The Corner

Four Quick Points . . .

. . . the first of which is the least important, but perhaps interesting. Three years ago, I moderated a panel in Jordan featuring Naguib Sawiris, head of Orascom, the telecommunications giant. It was Sawiris who made it so. He was described to me as maybe the richest man in Egypt. Everyone knew him as a go-getter who dreamed of the modernization of the Middle East: not merely dreamed of it, but did something about it (all the while making money for himself and his many thousands of employees). He went beyond the Middle East: He was placing cellphones into the hands of Pakistanis, even poor ones. (Who isn’t poor?) He was also the first telecommunications man into North Korea.

I asked him when Middle Easterners would have laptops. He said, “Far too expensive. Beyond the reach of Middle Easterners. Cellphones for now.”

Anyway, according to a news report yesterday, he has fled Egypt.

2) Mohamed ElBaradei’s tenure at the IAEA was disastrous. I could get into chapter and verse, as I have in the past. He spent much of his time protecting Iran from sanctions and, of course, military attack. He was reluctant — he was open about this — to report Iranian violations to the Security Council, because he knew such reporting would trigger sanctions.

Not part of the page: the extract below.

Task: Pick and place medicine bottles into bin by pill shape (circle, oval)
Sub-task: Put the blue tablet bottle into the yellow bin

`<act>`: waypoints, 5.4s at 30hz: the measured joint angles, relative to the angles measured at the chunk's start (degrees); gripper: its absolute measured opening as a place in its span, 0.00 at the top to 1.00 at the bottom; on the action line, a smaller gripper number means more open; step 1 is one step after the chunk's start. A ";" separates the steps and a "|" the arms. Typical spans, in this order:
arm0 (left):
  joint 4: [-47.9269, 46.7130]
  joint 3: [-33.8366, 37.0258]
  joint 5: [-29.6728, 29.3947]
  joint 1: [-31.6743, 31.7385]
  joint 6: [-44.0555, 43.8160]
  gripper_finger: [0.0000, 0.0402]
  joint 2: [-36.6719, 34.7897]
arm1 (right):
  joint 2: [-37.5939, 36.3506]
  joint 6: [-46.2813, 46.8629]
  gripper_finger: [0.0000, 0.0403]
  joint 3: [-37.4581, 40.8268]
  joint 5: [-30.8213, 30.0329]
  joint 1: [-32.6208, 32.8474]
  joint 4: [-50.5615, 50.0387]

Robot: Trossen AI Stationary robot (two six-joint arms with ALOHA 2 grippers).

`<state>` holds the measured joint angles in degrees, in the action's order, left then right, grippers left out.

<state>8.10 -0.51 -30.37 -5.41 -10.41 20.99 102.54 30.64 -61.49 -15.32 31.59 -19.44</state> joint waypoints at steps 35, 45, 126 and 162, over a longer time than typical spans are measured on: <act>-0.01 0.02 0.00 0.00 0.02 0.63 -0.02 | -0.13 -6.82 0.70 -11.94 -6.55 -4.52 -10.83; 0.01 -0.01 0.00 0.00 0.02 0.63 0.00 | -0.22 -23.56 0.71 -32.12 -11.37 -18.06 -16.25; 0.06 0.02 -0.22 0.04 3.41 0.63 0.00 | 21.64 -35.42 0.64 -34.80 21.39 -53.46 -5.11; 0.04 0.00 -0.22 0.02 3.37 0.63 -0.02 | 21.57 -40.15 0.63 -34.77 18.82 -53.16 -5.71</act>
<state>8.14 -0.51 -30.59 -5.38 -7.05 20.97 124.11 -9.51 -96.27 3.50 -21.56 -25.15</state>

I believe that a serious case can be made that the 2005 Nobel peace prize to the IAEA and ElBaradei was the worst, most misguided ever given (in the 110-year history of the award).

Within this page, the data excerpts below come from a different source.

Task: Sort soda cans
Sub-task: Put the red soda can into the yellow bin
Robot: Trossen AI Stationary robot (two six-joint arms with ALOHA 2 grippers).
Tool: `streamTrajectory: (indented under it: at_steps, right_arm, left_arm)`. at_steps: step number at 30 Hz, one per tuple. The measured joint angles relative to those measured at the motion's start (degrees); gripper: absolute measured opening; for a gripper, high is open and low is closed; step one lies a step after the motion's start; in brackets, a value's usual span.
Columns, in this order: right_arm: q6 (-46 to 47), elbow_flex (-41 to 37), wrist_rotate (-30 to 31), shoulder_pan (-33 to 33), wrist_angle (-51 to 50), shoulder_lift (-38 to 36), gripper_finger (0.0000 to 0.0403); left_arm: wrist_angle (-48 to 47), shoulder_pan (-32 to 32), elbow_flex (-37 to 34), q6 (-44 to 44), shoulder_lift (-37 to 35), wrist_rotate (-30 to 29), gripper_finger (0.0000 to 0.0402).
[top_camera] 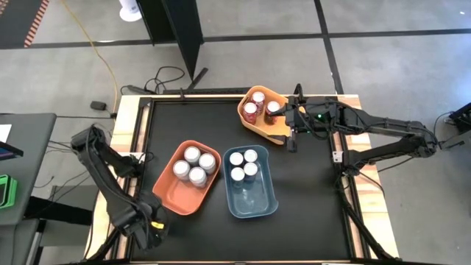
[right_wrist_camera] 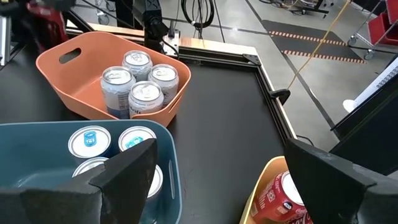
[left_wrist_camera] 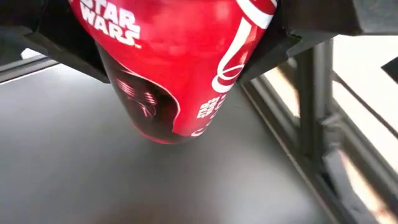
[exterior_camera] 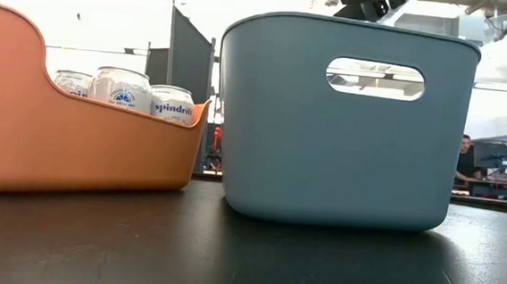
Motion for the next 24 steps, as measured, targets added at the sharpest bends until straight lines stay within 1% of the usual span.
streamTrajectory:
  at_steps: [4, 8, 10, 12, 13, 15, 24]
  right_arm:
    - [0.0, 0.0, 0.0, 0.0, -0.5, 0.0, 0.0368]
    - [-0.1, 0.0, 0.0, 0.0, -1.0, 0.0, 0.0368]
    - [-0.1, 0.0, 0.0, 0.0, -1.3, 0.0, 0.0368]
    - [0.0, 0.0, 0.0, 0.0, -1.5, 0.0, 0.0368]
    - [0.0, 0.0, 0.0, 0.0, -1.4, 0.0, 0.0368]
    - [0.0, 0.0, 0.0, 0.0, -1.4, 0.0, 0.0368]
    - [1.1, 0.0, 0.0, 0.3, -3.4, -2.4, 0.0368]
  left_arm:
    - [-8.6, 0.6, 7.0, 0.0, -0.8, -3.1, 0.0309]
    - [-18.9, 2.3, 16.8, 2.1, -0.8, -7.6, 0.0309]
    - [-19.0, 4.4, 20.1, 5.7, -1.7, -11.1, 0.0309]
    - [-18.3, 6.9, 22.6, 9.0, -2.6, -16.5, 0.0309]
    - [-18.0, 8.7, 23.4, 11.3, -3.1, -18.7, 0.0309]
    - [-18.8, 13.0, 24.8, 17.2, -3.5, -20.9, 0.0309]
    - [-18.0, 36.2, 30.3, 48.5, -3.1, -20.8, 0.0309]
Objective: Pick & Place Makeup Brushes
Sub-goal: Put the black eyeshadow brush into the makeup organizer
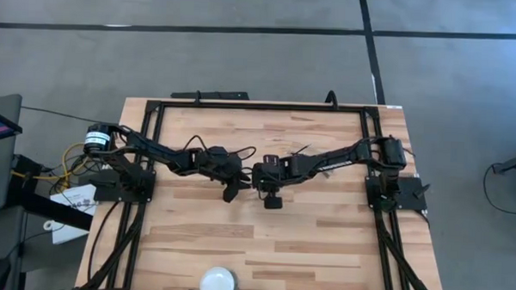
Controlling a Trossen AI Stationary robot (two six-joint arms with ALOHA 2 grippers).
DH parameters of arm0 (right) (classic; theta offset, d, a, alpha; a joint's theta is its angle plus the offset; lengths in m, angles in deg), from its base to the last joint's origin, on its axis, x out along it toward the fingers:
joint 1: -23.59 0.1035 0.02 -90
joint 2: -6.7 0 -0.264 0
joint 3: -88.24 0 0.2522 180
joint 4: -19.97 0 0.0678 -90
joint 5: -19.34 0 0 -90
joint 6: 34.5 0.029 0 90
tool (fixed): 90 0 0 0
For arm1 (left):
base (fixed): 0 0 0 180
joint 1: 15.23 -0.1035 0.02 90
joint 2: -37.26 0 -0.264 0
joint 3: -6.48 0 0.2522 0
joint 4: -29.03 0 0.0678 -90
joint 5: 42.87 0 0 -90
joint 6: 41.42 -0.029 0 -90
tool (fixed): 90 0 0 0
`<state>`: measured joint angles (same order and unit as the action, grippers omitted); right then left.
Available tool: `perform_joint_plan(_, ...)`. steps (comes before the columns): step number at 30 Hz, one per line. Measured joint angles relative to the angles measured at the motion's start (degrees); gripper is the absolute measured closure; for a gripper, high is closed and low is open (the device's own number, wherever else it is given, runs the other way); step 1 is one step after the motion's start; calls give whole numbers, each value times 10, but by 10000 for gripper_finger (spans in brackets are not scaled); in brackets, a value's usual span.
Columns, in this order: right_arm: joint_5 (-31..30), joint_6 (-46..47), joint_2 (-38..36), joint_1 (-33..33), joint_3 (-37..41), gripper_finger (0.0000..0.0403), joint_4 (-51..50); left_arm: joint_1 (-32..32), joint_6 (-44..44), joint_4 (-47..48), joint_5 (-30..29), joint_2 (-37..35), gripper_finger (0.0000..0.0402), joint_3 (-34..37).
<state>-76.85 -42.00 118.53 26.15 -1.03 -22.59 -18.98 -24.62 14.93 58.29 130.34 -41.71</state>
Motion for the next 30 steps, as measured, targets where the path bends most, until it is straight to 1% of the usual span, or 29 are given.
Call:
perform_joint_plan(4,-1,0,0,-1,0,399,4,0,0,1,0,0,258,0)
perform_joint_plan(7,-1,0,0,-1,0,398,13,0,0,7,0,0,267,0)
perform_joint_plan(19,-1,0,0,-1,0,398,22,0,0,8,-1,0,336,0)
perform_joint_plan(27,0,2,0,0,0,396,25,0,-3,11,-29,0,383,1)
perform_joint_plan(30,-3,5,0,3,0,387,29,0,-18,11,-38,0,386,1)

In any case, Egypt could do worse than to have ElBaradei at its head, now.

3) The Egyptian-Israeli peace treaty has been in place since 1979. Since that time, only one other nation has made peace with Israel: Jordan (in 1994). Those are the only two Arab nations to have entered into treaties with Israel: Egypt and Jordan. There have been only two leaders in Egypt since the signing of the Egyptian-Israeli treaty: Sadat (assassinated in 1981) and Mubarak. (For that matter, there have been only two leaders in Jordan — Hussein and his son Abdullah.)

Question: Will the government that replaces Mubarak abide by the treaty? Or renounce it? In renouncing the treaty, the next government might say, “It was always a mistake to make peace with the Zionists. It was even a shame and a crime, a mark on our national honor. We will now remove that mark. We are rejoining the Arab fold, assuming our natural leadership role in the fight against the alien entity in our midst.”

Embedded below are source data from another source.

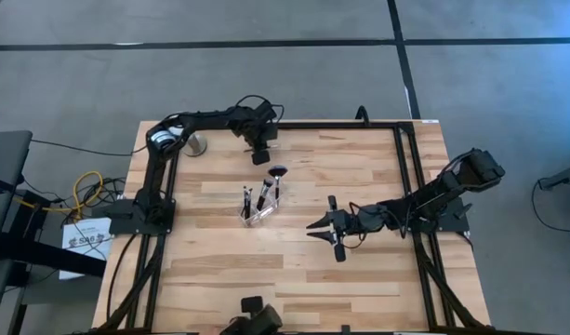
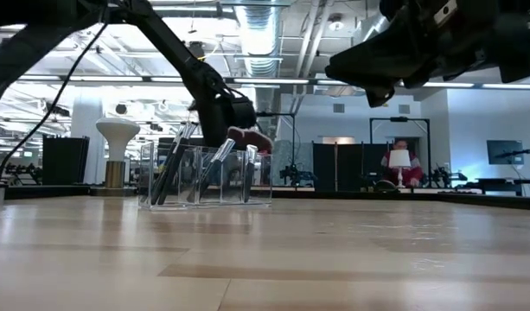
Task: Put items in baskets/containers
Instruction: Put the liner brush into the left section of the transparent organizer
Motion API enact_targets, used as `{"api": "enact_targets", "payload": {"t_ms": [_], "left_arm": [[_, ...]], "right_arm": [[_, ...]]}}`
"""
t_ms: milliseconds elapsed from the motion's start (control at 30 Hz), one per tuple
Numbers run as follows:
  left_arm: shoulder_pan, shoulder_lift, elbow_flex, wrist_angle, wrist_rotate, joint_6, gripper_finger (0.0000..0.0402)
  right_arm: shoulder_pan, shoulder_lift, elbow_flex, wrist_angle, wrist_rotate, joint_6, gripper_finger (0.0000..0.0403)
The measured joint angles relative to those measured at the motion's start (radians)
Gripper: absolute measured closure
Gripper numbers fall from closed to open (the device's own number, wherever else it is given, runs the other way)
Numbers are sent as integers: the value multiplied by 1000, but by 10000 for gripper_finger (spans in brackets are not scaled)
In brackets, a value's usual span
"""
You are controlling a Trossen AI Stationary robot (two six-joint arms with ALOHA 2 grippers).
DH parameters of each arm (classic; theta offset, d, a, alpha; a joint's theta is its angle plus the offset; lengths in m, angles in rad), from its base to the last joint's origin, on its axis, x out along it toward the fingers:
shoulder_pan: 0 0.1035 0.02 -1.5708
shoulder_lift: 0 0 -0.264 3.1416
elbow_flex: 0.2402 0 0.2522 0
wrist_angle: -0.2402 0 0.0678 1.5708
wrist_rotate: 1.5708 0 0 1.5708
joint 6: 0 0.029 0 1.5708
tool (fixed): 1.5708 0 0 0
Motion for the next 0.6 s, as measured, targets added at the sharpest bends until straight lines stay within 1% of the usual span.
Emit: {"api": "enact_targets", "payload": {"t_ms": [67, 167, 333, 500, 600], "left_arm": [[1, -39, -14, -36, -1, -37, 392], [2, -137, -51, 2, 23, -53, 396], [1, -300, -202, 80, 48, -101, 398], [-7, -505, -398, 286, 150, -189, 398], [-25, -624, -521, 441, 168, -247, 397]], "right_arm": [[0, 0, 0, -9, 0, 9, 328], [5, 0, 0, -11, -1, 34, 328], [30, 0, 0, -16, 2, 42, 328], [36, 0, 0, -16, 24, 42, 328], [35, 0, 0, -6, 24, 42, 328]]}}
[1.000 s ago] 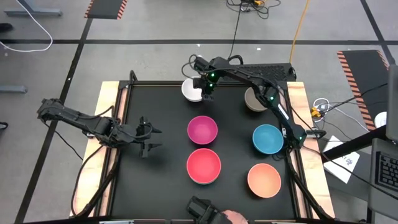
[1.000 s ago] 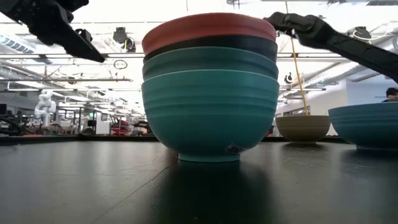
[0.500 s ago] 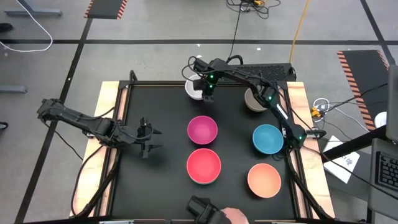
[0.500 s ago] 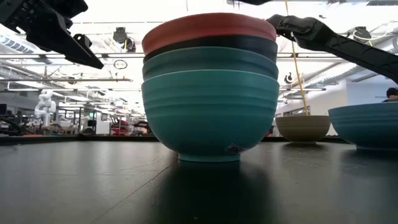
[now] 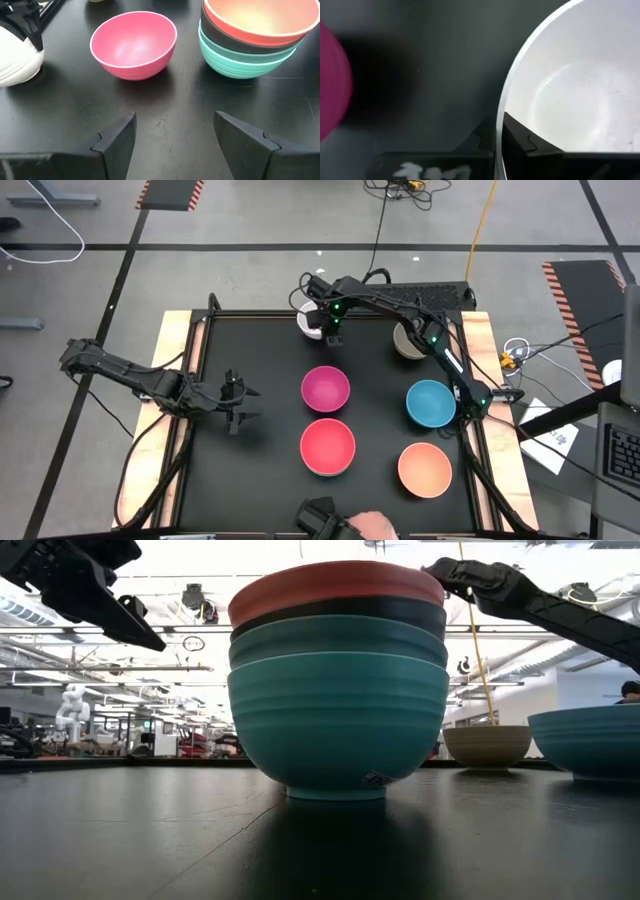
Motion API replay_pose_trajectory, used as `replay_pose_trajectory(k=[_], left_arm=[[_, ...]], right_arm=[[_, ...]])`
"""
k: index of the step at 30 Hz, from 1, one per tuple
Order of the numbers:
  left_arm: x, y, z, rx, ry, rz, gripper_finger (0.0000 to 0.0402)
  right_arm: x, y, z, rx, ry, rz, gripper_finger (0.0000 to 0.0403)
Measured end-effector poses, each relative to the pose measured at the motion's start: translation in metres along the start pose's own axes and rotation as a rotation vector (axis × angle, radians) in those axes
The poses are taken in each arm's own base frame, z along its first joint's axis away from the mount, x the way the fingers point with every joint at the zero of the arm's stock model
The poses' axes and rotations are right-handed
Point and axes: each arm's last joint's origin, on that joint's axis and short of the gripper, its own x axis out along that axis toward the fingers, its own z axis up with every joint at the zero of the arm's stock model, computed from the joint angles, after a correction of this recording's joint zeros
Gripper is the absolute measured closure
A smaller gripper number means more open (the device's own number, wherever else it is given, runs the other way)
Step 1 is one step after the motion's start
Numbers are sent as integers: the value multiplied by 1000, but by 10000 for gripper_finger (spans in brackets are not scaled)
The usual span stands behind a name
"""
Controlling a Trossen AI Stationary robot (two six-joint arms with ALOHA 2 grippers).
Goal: Nest bowls inside each other
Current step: Stack the white bowl on the orange bowl
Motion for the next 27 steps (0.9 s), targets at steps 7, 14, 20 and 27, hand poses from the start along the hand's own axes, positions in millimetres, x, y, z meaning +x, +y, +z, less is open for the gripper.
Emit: replay_pose_trajectory(k=[7,14,20,27], left_arm=[[0,0,0,-42,1,-4,133],[-1,-3,-1,-41,1,-22,133],[-1,-5,-1,-45,1,-30,133],[-1,-5,-1,-44,0,-27,133]], right_arm=[[-15,12,11,-45,6,-81,403],[-64,36,28,-71,-115,-132,403],[-91,67,41,-80,-154,-137,403],[-91,107,56,-123,-89,-117,403]])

Remember, there was an unholy furor over Sadat’s signing of the treaty. The Arab League expelled Egypt, and moved League headquarters from Cairo to Tunis. (Egypt was readmitted ten years later, and the League returned to Cairo.) The peace between Egypt and Israel has sometimes been very cold. For example, the Egyptians have withheld an ambassador from Israel. But it has stuck. That treaty has stuck. And that has been hugely important in the Middle East.

Treaties are not forever, as we know. De Gaulle said they were like girls: They come and go. (Sorry to introduce a flippancy into a grave discussion.)

4) Here is a question I have asked many times — have asked the smartest Middle Easterners and Middle East analysts I know: Is Mubarak a dictator, keeping a great nation, Egypt, from democratic progress? Or is he a patriot, keeping Egypt out of the clutches of the Islamists? The answer is: He is some mixture of those. And maybe his greatest offense has been to stifle democratic elements, people who say no to both “presidential dictatorship,” of a secular nature, and Islamism.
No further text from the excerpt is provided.